Jimmy held on to the side of the Coca-Cola box, his hand trembling uncontrollably on his mouth, his eyes dilated with shock, his fingers shining with blood and bits of teeth.

THREE DAYS LATER IT began to rain, and it rained through the Labor Day weekend and into the following week. The bayou by the dock rose above the cattails and into the canebrake, my rental boats filled with water, and moccasins crawled into our yard. On Saturday night, during a downpour, Father James Mulcahy knocked on our front door.

He carried an umbrella and wore a Roman collar and a rain-flecked gray suit and a gray fedora.
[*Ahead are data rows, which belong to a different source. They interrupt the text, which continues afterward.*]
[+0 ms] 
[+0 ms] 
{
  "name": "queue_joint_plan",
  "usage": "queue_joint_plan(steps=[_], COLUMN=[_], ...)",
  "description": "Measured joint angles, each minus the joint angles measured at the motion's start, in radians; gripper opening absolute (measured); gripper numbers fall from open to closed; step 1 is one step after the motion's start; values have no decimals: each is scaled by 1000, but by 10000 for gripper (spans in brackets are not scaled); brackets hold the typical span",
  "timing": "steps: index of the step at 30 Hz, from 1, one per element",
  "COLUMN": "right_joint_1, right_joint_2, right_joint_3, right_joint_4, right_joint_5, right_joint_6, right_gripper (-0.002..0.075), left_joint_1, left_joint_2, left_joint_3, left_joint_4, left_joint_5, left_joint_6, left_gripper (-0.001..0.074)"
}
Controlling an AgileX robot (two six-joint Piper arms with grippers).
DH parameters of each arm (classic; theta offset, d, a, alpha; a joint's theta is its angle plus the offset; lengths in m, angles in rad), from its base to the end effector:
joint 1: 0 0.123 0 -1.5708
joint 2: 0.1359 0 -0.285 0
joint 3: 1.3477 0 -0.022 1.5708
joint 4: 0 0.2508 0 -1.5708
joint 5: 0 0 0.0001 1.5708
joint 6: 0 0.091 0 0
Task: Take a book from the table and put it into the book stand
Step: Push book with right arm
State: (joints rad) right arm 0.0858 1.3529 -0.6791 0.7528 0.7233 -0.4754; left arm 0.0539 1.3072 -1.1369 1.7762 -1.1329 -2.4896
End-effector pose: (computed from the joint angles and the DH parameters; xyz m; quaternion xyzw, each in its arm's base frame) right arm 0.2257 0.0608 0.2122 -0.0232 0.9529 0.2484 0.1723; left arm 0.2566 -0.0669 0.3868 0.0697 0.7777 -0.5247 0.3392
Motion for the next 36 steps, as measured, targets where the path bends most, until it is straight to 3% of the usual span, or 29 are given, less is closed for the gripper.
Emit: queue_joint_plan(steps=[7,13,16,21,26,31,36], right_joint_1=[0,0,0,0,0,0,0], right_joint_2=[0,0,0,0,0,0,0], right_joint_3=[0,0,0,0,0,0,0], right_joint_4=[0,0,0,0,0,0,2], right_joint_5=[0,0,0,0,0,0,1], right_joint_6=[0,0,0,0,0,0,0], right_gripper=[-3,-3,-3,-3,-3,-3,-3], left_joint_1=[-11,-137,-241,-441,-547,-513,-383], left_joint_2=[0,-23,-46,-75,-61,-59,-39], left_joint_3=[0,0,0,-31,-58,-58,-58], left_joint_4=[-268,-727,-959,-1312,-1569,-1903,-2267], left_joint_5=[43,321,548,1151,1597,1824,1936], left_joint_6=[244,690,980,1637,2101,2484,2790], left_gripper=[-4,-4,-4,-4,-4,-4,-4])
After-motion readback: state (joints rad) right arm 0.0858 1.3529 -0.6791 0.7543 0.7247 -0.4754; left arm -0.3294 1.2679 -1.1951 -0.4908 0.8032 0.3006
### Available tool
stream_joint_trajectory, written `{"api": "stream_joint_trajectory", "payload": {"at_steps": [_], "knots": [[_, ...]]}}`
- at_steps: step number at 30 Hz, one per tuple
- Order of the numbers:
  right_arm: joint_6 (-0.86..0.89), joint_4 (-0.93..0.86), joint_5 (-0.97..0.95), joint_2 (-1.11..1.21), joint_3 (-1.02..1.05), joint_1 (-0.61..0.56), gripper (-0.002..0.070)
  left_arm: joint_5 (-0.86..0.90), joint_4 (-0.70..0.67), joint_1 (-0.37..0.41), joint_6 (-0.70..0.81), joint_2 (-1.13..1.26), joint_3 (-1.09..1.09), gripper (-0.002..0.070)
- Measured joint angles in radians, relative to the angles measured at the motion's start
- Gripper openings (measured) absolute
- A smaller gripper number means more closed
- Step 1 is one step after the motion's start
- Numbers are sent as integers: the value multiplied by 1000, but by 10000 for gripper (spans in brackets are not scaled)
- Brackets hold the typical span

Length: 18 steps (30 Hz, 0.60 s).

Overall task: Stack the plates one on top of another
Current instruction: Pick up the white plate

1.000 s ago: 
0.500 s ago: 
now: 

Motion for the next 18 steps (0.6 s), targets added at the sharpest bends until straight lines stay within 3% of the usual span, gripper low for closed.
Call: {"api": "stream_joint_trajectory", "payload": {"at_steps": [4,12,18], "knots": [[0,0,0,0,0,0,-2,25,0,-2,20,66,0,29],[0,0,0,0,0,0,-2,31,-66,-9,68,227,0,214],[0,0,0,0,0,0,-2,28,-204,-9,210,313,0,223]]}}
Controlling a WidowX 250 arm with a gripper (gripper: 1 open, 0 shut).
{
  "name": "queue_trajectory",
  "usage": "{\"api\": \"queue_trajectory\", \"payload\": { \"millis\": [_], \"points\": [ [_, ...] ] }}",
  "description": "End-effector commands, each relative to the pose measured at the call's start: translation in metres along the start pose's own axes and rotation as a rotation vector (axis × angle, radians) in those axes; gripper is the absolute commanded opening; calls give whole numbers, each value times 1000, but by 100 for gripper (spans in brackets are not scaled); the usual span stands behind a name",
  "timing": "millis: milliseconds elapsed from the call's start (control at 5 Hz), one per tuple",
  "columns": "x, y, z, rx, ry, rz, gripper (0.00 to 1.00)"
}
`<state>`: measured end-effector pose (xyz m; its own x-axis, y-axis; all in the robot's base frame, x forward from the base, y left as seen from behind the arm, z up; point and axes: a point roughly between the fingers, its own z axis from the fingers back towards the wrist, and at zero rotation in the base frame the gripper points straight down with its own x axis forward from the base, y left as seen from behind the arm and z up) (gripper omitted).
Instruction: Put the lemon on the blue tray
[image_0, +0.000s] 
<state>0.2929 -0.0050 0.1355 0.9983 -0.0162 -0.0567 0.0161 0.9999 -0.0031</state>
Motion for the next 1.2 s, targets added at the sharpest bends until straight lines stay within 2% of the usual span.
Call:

When he stepped inside he tried not to breathe into my face.

"I'm sorry for coming out without calling first," he said.

"We're glad you dropped by. Can I offer you something?" I said.

He touched at his mouth and sat down in a stuffed chair. The rain was blowing against the gallery, and the tin roof of the bait shop quivered with light whenever thunder was about to roll across the swamp.

"Would you like a drink, sir?" I asked.

"No, no, that wouldn't be good. Coffee's fine. I have to tell you about something, Mr. Robicheaux. It bothers me deeply," he said.

His hands were liver-spotted, ridged with blue veins, the skin as thin as parchment on the bones. Bootsie brought coffee and sugar and hot milk on a tray from the kitchen. When the priest lifted the cup to his mouth his eyes seemed to look through the steam at nothing, then he said, "Do you believe in evil, Mr. Robicheaux? I don't mean the wicked deeds we sometimes do in a weak moment. I mean evil in the darkest theological sense."

"I'm not sure, Father. I've seen enough of it in people not to look for a source outside of ourselves."

"I was a chaplain in Thailand during the Vietnam War. I knew a young soldier who participated in a massacre. You might have seen the pictures. The most unforgettable was of a little boy holding his grandmother's skirts in terror while she begged for their lives. I spent many hours with that young soldier, but I could never remove the evil that lived in his dreams."